→ **WORK REQUIRED**
Work out how many lines in the material beneath contain "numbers". Give only that number.

::::

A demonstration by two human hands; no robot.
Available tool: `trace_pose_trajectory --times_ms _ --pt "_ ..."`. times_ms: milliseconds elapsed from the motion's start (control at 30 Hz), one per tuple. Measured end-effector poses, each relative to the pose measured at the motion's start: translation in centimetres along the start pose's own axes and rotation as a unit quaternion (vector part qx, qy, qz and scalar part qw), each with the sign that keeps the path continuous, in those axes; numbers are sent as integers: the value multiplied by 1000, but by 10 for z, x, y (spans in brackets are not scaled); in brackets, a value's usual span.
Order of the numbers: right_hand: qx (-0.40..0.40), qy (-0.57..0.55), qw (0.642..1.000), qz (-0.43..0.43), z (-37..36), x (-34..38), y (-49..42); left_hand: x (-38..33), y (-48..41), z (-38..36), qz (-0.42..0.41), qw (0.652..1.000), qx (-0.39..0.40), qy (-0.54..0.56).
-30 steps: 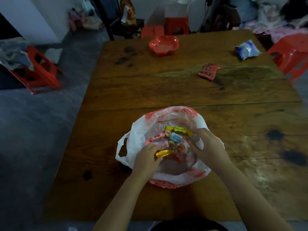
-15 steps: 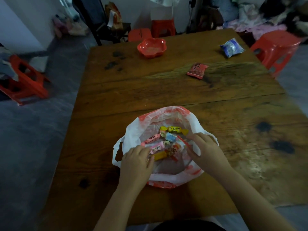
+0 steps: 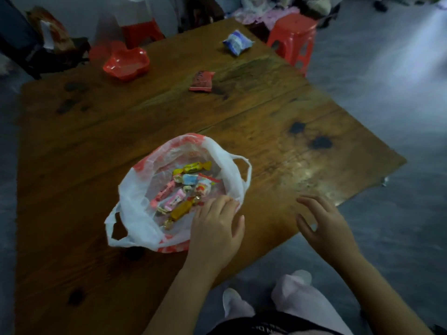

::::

→ **ANSWER AREA**
2